Long-term care teleconference:
Innovation

Highlights for May 16, 2006

 

In 2005, the College initiated a series of telephone conference calls to explore the realities of long-term care practice settings and provide opportunities for nurse leaders to collectively problem solve.

The title of the second teleconference in the 2006 series was Innovative Approaches to Nursing. It included two presentations on creative projects in long-term care.

Sue Bailey, RN, a Psychogeriatric Resource Consultant, spoke on using the PIECES/U-FIRST program to educate long-term care staff on caring for residents with dementia and other mental disorders. The staff at one facility used the program to problem solve case studies based on actual situations. (Click here to read Sue's presentation.)

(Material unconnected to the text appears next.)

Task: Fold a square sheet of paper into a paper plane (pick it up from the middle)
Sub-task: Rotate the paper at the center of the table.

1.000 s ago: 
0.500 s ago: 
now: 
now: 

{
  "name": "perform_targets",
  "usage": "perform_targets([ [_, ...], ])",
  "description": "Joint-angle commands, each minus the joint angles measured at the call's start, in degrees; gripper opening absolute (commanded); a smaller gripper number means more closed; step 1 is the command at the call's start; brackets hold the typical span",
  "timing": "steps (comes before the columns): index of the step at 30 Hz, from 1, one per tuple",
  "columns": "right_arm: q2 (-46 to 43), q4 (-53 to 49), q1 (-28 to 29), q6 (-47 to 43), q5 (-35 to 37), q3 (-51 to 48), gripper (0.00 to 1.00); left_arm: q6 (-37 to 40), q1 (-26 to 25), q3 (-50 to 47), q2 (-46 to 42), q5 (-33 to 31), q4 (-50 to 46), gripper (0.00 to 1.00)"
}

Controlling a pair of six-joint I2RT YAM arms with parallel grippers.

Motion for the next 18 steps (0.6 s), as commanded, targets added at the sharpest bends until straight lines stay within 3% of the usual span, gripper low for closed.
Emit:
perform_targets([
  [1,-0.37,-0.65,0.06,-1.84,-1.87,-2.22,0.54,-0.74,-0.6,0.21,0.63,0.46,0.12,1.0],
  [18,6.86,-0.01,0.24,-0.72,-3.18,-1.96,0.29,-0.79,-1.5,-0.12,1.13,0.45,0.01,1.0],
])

Claude Roy, RN, and Deena Fredenburg, RN, spoke on Extendicare Timmins' initiative to create multidisciplinary teams to review the residents' medications. Their goal: to reduce the facility's medication statistics by two medications per resident per day. (Click here to read Claude and Deena's presentation.)

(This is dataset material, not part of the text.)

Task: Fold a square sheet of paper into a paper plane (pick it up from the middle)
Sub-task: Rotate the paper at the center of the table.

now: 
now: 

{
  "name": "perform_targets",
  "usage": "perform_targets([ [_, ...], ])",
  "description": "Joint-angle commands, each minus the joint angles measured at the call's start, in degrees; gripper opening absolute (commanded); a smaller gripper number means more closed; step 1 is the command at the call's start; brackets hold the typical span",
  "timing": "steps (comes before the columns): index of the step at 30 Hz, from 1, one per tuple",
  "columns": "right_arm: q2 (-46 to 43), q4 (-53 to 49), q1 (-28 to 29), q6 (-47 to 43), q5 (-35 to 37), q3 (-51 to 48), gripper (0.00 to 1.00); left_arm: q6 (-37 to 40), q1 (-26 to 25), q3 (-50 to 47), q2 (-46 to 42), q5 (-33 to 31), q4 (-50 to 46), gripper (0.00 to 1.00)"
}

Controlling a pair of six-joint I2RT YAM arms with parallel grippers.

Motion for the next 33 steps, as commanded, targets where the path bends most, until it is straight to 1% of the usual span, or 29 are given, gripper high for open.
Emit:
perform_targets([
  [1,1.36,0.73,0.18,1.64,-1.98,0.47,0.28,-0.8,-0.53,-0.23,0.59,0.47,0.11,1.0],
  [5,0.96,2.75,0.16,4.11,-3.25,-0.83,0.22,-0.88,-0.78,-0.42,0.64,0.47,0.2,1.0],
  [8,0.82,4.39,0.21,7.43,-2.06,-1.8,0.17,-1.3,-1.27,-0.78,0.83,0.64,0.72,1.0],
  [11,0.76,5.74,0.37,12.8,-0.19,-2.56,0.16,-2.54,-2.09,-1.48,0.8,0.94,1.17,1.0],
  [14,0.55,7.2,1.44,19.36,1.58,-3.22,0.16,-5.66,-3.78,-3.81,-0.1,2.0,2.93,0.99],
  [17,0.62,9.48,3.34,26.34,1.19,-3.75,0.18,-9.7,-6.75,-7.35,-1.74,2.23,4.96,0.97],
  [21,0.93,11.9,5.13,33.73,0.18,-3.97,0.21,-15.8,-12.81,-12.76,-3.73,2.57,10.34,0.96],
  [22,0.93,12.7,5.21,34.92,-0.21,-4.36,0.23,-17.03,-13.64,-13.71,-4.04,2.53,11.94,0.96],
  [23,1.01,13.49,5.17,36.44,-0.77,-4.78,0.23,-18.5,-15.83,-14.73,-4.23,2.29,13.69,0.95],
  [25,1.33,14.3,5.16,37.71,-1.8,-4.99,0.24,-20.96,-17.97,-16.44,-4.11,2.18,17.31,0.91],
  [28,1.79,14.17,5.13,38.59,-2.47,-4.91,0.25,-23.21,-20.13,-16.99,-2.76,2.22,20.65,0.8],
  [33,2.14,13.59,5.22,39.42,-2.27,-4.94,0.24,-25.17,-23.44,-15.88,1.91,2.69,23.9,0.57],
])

The teleconference participants also discussed the following resources and approaches.

 

Resources available to long-term care staff in Ontario

  • Psychogeriactric Resource Consultants offer problem-solving advice and educational initiatives.
  • Palliative care experts can work with staff, residents and families.
  • Tools in the College's new Outreach Program are available on this website. Or call the Practice Line toll-free in Ontario at 1 800 387-5526, ext. 6397, or 416 928-0900, ext. 6397.

 

Supportive tools

  • PIECES/U-FIRST is a framework that enhances the abilities of long-term care staff to meet the care requirements of residents with complex physical and cognitive health needs and associated behavioural issues.
  • The College's practice standards and guidelines.
  • RNAO best practice guidelines.

 

Educational initiatives

  • One facility offered their staff educational sessions on assessing the residents' mental health. The seven sessions included information on how to assess depression, dementia and anxiety disorders. Approximately 40 staff members attended the series.
  • Another facility formally recognized staff participation in PIECES/U-FIRST educational sessions by awarding each participant a certificate.

 

Continuous quality improvement

  • Extendicare Timmins' improved the administration of medications by creating multidisciplinary medication-review teams.

 

Care approaches

  • One long-term care facility uses what it calls "gentle care." This approach allows residents to direct their own care regarding their diet and daily schedules.
  • Another facility modified the environment to improve resident safety. It used creative painting to prevent residents from wandering out of the facility.
  • Another facility improved the quality of life for residents needing dialysis by partnering with acute care facilities and utilizing existing resources.